Step 4: Check for Extraneous Solutions
It is crucial to check our potential solutions, w = 6 and w = -6, in the original equation √w²-20 - 2 = 2 to ensure they are not extraneous.
Checking w = 6
Substitute w = 6 into the original equation:
√6²-20 - 2 = √36-20 - 2 = √16 - 2 = 4 - 2 = 2
Since this is true, w = 6 is a valid solution.
Checking w = -6
Substitute w = -6 into the original equation:
√(-6)²-20 - 2 = √36-20 - 2 = √16 - 2 = 4 - 2 = 2
Since this is also true, w = -6 is also a valid solution.
Checking for extraneous solutions is a vital step in solving radical equations. Squaring both sides of an equation can introduce solutions that do not satisfy the original equation. This is because the squaring operation can make negative values positive, potentially creating solutions that do not exist in the context of the original equation. By substituting each potential solution back into the original equation, we can verify whether it is a valid solution or an extraneous one. In this case, both 6 and -6 satisfy the original equation, making them both valid solutions. This step underscores the importance of rigor in mathematical problem-solving and ensures that we arrive at the correct answer.
Final Answer
Therefore, the solutions to the equation √w²-20 - 2 = 2 are:
- w = 6
- w = -6
Thus, the correct answers from the given options are:
- A. -6
- D. 6
We have successfully solved the equation and identified the correct solutions. The process involved isolating the square root, squaring both sides, solving the resulting quadratic equation, and, most importantly, checking for extraneous solutions. This comprehensive approach ensures that we have a complete and accurate solution. The final answers, w = 6 and w = -6, are the only values that satisfy the original equation. This exercise reinforces the importance of following a systematic method when solving radical equations and highlights the potential pitfalls of neglecting any of the steps.
Conclusion
In this comprehensive guide, we have successfully solved the equation √w²-20 - 2 = 2. We began by understanding the structure of the equation and then proceeded through a step-by-step solution process. We first isolated the square root term, then eliminated it by squaring both sides. This led us to a quadratic equation, which we solved to find two potential solutions: w = 6 and w = -6. Crucially, we checked both of these solutions in the original equation to confirm that they were not extraneous. This process demonstrated the importance of verifying solutions in radical equations.
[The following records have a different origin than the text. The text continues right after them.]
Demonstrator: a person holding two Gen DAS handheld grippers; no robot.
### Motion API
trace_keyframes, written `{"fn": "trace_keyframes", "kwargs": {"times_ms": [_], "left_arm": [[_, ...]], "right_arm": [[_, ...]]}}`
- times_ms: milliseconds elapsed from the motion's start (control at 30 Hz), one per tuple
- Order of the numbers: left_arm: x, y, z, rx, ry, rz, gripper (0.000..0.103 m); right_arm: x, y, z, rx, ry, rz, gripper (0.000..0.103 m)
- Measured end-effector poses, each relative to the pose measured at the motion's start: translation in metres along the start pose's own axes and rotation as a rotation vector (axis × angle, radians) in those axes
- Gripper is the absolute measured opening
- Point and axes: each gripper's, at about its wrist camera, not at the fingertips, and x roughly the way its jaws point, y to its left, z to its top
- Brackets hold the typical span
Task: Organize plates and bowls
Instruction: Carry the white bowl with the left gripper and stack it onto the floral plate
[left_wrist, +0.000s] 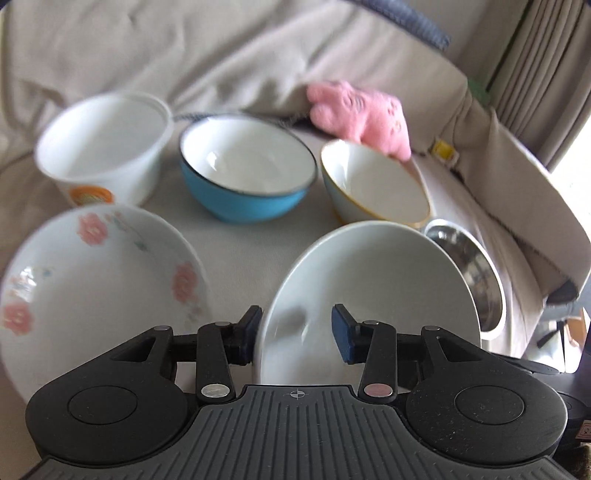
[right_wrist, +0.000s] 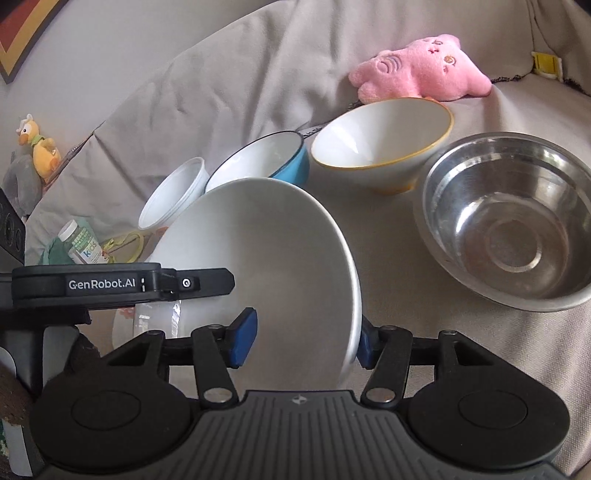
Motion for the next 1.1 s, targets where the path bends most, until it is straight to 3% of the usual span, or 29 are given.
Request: {"fn": "trace_keyframes", "kwargs": {"times_ms": [133,300,567,800,1100], "left_arm": [[-0.028,0.032,0.000,-0.053,-0.053,0.040,0.045],[-0.050,0.086,-0.006,-0.139,-0.041,0.035,0.045],[-0.048,0.147,-0.025,-0.286,-0.016,0.043,0.045],[-0.041,0.166,-0.020,-0.329,-0.022,0.083,0.045],[-0.027,0.180,-0.016,-0.365,-0.001,0.109,0.041]], "right_arm": [[0.011,0.042,0.014,-0.060,0.041,0.021,0.055],[0.036,0.089,0.025,-0.097,0.097,0.063,0.057],[0.080,0.146,0.024,-0.220,0.163,0.033,0.061],[0.120,0.151,0.032,-0.208,0.244,0.008,0.061],[0.146,0.148,0.037,-0.206,0.286,-0.017,0.060]]}}
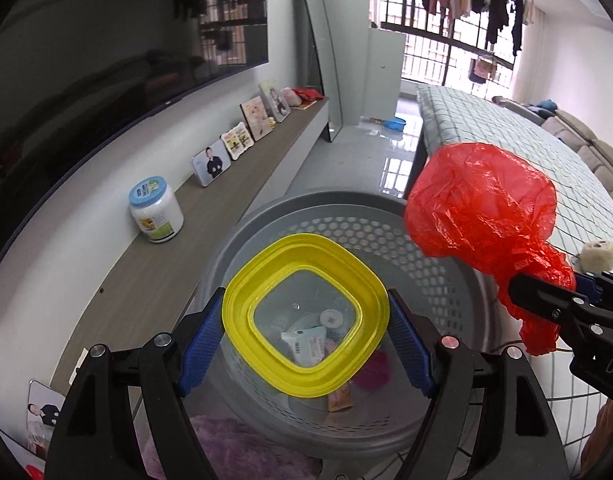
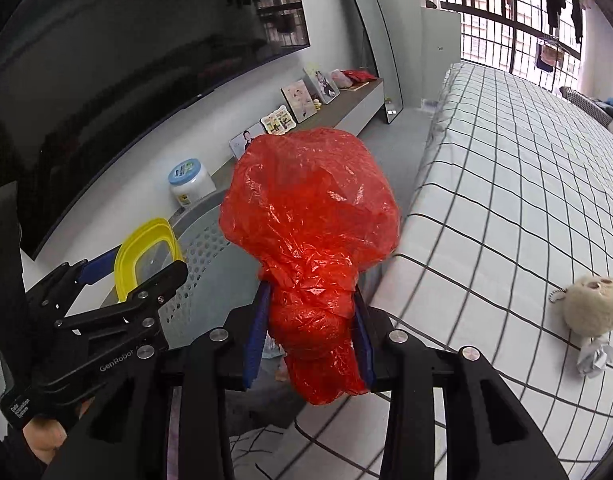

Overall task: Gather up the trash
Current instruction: 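Carry the red bag and yellow ring over the grey basket and release both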

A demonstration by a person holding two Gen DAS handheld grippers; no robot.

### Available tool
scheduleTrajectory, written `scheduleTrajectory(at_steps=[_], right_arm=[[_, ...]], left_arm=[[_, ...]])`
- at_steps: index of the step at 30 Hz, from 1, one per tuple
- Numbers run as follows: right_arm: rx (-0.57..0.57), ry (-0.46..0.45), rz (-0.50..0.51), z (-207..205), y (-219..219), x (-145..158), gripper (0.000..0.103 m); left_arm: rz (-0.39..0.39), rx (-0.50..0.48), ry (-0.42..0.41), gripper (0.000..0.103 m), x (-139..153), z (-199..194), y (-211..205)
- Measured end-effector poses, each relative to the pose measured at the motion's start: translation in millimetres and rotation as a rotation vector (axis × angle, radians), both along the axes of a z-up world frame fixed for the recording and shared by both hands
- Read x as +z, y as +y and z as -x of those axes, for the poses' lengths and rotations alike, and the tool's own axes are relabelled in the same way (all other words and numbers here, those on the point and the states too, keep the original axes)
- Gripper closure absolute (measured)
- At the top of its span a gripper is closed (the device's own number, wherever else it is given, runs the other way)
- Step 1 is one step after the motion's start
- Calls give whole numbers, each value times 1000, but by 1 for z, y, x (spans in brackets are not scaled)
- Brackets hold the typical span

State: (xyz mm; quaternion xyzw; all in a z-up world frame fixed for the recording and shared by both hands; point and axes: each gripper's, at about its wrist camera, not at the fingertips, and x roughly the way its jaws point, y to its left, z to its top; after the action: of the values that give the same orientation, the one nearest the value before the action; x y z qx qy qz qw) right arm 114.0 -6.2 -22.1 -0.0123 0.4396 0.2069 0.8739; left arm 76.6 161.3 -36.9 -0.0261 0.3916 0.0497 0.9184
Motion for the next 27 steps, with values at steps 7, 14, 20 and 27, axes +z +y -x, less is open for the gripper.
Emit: scheduleTrajectory(at_steps=[7,14,20,27], right_arm=[[17,-15,38,-8,17,-8,66],[18,-30,71,-9,28,-17,66],[12,-37,99,-10,34,-23,66],[14,-40,110,-9,35,-25,66]], left_arm=[[7,36,19,28,-13,-7,18],[10,46,29,28,-20,-13,26],[14,54,41,27,-25,-16,30],[14,59,58,27,-30,-18,31]])
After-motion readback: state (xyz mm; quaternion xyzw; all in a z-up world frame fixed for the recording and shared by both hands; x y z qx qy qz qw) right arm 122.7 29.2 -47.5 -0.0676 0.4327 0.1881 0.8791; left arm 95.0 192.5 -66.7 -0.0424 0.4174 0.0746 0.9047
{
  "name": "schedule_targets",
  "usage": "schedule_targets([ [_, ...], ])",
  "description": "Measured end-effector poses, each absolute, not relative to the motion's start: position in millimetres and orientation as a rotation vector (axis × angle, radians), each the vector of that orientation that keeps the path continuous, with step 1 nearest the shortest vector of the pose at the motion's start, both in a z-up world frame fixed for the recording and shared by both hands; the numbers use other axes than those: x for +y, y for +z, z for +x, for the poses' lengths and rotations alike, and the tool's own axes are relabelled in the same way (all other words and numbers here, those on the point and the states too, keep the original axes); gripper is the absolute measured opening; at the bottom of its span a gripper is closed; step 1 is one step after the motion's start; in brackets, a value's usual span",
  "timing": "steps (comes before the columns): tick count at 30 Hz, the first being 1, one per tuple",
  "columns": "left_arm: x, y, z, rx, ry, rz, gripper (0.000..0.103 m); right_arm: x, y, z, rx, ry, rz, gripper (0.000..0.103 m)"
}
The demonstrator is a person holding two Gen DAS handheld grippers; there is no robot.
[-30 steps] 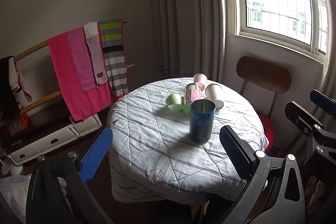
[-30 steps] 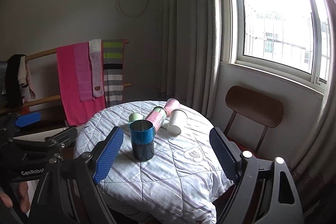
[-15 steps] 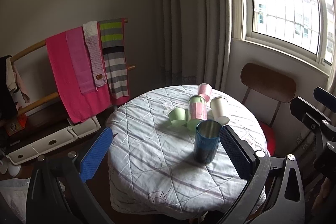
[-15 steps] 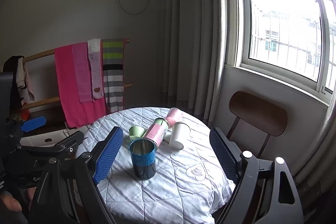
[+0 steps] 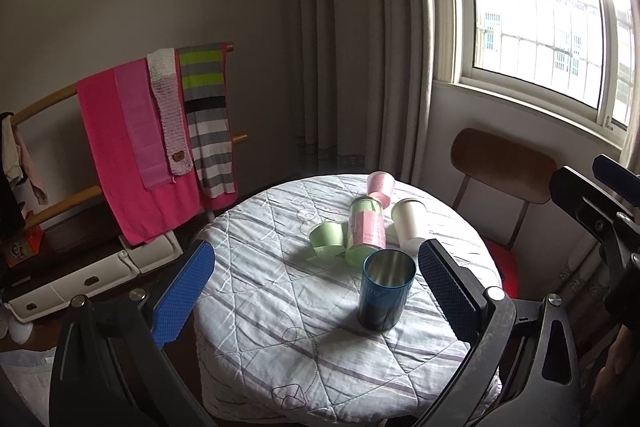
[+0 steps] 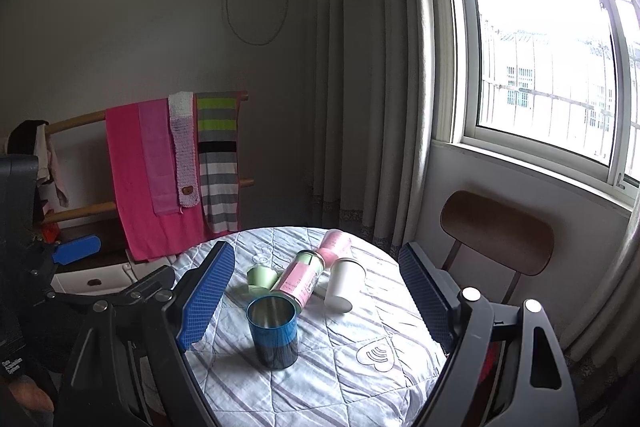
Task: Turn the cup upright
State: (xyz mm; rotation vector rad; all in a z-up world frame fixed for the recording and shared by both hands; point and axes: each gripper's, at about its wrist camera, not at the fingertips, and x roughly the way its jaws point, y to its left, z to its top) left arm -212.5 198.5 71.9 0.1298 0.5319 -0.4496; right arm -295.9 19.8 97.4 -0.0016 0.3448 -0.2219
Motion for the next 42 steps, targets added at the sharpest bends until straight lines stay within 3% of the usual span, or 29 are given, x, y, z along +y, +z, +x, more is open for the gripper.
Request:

Solving radical equations like this one requires a methodical approach. Each step, from isolating the radical to checking for extraneous solutions, is essential for obtaining the correct answer. The presence of a square root introduces the possibility of extraneous solutions, making the verification step non-negotiable. The transition from a radical equation to a quadratic equation is a common technique in solving these types of problems. The skills and techniques used in this problem are applicable to a wide range of algebraic problems, making this exercise a valuable learning experience. By mastering these concepts, you can confidently tackle similar equations and enhance your mathematical problem-solving abilities.